9 To provide facility in Analogue Motion picture, ie Cinema for use by
associated Artists and Film Makers.

Infact, I dont want to share any of the things Ive collected until Ive used them to make things myself, which may never happen.

10 To engage with, support and collaborate with any other individuals,
organisations or associations or networks who have similar aims

Another lie just like 9.

Not really….

poem

Light and dark 

We know the light 

How well do we know the dark 

Like dreams 

A third of our life spent in them 

In film, 2 x 5ths spent in darkness 

Resting 

2 x 5ths is 40% , which sounds more than a third. It is. 

Sounds closer to half 

It’s hard to think of the agency in the dark 

That moves us in rest 

For 36 minutes in any 90 minute feature 

We remember all the changes and details in the light 

But the dark remains the same the whole time and we forget it completely 

Or do we 

Is the dark the other us 

Slumbering but listening 

Soaking up the dreams 

Making us what we become 

At the movies

2 old architects plans of the Cube Cinema

Here we see the Cube buildings from Princess Row, the staff door entrance. A nice detail is the glazed windows in the Lantern. This lantern feature was originally the means of light coming into the workshop which is now taken up by the wooden, fan shaped, raked, T&G auditorium. We would like to restore these glass features and explore the possible cooling and heating offered by controlling the air temp and flow in this volume which sits directly above the cinema auditorium. Plus there would be an aesthetic value adding to the historical roof views of this area as well as possible night time illumination.

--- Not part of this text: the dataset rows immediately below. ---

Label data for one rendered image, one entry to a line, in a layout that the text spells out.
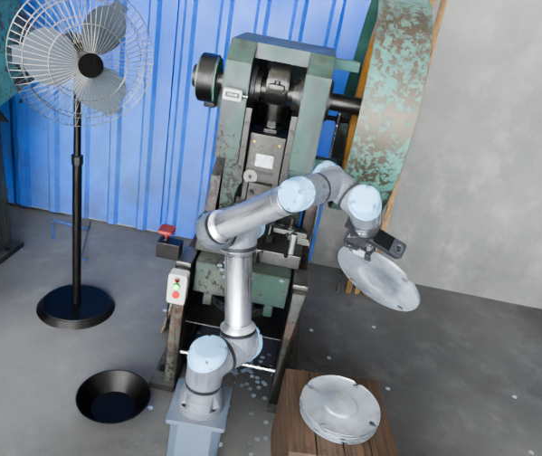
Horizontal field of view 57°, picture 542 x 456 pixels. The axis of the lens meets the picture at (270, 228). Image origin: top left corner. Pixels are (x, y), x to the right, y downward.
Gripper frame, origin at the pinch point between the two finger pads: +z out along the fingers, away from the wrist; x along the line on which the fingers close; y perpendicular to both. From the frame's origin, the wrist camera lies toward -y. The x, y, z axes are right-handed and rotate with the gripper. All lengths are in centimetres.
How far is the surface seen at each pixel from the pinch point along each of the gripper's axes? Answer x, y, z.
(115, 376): 68, 93, 72
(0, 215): 23, 219, 91
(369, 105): -43.0, 17.5, -9.6
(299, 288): 5, 29, 53
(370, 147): -34.3, 13.9, 0.2
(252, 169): -28, 61, 30
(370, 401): 33, -12, 59
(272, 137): -40, 56, 22

An old photo showing the window and glazing that is currently covered up. This would have been at one time after 1916 a window into the workshop.

This section shows the modification that was made to the orignial 1916 workshop for the Bristol Deaf Centre. In order to get the height for the proscenium arch from the viewpoint of an audience seated in a raked auditorium, pitched RSJs (x 3) span from back to front. The orignial lantern frame was sliced into and now sits on these steel beams. Everything below the angled RSJs in this drawing was removed.

These 2 plans were drawn up by Keith Day Architects on behalf of Nicholas Upton, the Cubes one time building owner and our landlord. Above you can see the reference to the 1963 Archive material that must be in the Bristol Records Office or the City Planning Office.